Work required
Drop every picture, then transcribe the remaining data exactly.

Recorded data
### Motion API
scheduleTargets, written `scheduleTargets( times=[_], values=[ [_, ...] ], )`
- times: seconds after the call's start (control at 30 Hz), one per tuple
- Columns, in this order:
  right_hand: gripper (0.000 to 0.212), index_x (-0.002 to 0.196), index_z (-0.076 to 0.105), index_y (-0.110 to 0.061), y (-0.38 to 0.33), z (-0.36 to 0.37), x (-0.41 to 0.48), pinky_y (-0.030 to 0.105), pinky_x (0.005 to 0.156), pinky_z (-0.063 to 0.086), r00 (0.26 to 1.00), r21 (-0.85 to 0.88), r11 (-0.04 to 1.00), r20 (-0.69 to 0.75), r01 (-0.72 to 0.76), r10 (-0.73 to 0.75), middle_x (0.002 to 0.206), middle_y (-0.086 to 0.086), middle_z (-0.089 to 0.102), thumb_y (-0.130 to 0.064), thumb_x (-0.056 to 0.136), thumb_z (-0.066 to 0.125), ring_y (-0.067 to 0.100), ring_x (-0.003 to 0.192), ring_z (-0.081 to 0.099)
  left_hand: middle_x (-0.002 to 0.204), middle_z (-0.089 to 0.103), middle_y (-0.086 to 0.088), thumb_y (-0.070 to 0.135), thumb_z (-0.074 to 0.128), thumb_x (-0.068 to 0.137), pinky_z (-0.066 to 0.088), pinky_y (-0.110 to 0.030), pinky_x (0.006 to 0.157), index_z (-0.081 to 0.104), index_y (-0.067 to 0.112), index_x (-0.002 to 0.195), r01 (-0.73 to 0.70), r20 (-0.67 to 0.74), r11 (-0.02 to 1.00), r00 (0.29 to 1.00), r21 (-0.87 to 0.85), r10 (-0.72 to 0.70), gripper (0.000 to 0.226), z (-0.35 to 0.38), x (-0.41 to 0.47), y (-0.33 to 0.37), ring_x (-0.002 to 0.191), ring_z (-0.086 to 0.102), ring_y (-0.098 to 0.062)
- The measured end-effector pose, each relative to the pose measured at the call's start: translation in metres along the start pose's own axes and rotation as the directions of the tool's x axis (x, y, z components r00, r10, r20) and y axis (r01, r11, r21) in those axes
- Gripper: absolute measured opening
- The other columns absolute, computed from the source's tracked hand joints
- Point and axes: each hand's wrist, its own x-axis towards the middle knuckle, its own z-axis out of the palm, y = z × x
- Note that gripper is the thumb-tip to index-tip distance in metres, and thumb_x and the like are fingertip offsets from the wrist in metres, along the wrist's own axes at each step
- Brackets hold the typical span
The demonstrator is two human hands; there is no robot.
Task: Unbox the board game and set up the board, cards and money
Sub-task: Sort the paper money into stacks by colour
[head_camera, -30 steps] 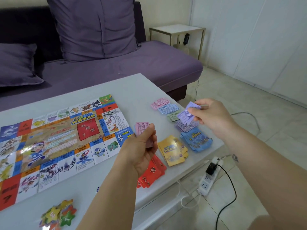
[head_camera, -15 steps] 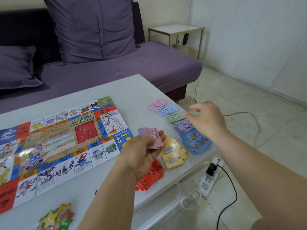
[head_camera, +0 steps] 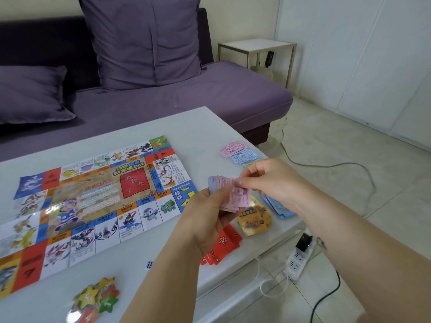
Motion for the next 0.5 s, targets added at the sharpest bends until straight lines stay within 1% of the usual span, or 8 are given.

Solution to the exercise
### Motion API
scheduleTargets, written `scheduleTargets( times=[_], values=[ [_, ...] ], )`
- times: seconds after the call's start (control at 30 Hz), one per tuple
- Columns, in this order:
  right_hand: gripper (0.000 to 0.212), index_x (-0.002 to 0.196), index_z (-0.076 to 0.105), index_y (-0.110 to 0.061), y (-0.38 to 0.33), z (-0.36 to 0.37), x (-0.41 to 0.48), pinky_y (-0.030 to 0.105), pinky_x (0.005 to 0.156), pinky_z (-0.063 to 0.086), r00 (0.26 to 1.00), r21 (-0.85 to 0.88), r11 (-0.04 to 1.00), r20 (-0.69 to 0.75), r01 (-0.72 to 0.76), r10 (-0.73 to 0.75), middle_x (0.002 to 0.206), middle_y (-0.086 to 0.086), middle_z (-0.089 to 0.102), thumb_y (-0.130 to 0.064), thumb_x (-0.056 to 0.136), thumb_z (-0.066 to 0.125), ring_y (-0.067 to 0.100), ring_x (-0.003 to 0.192), ring_z (-0.081 to 0.099)
  left_hand: middle_x (-0.002 to 0.204), middle_z (-0.089 to 0.103), middle_y (-0.086 to 0.088), thumb_y (-0.070 to 0.135), thumb_z (-0.074 to 0.128), thumb_x (-0.068 to 0.137), pinky_z (-0.066 to 0.088), pinky_y (-0.110 to 0.030), pinky_x (0.006 to 0.157), index_z (-0.081 to 0.104), index_y (-0.067 to 0.112), index_x (-0.002 to 0.195), r01 (-0.73 to 0.70), r20 (-0.67 to 0.74), r11 (-0.02 to 1.00), r00 (0.29 to 1.00), r21 (-0.87 to 0.85), r10 (-0.72 to 0.70), gripper (0.000 to 0.226), z (-0.35 to 0.38), x (-0.41 to 0.47), y (-0.33 to 0.37), ring_x (-0.002 to 0.191), ring_z (-0.086 to 0.102), ring_y (-0.098 to 0.062)
- The measured end-effector pose, each relative to the pose measured at the call's start: translation in metres along the start pose's own axes and rotation as the directions of the tool's x axis (x, y, z components r00, r10, r20) and y axis (r01, r11, r21) in those axes
- Gripper: absolute measured opening
- The other columns absolute, computed from the source's tracked hand joints
- Point and axes: each hand's wrist, its own x-axis towards the middle knuckle, its own z-axis out of the palm, y = z × x
- Note that gripper is the thumb-tip to index-tip distance in metres, and thumb_x and the like are fingertip offsets from the wrist in metres, along the wrist's own axes at each step
- Brackets hold the typical span
The demonstrator is two human hands; there is no robot.
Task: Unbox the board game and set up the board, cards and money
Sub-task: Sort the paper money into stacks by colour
[head_camera, -30 steps] 
[head_camera, -15 steps] 
[head_camera, +0 steps] 
Motion for the next 0.5 s, targets added at the sharpest bends until straight lines stay within 1% of the usual span, or 8 are given.

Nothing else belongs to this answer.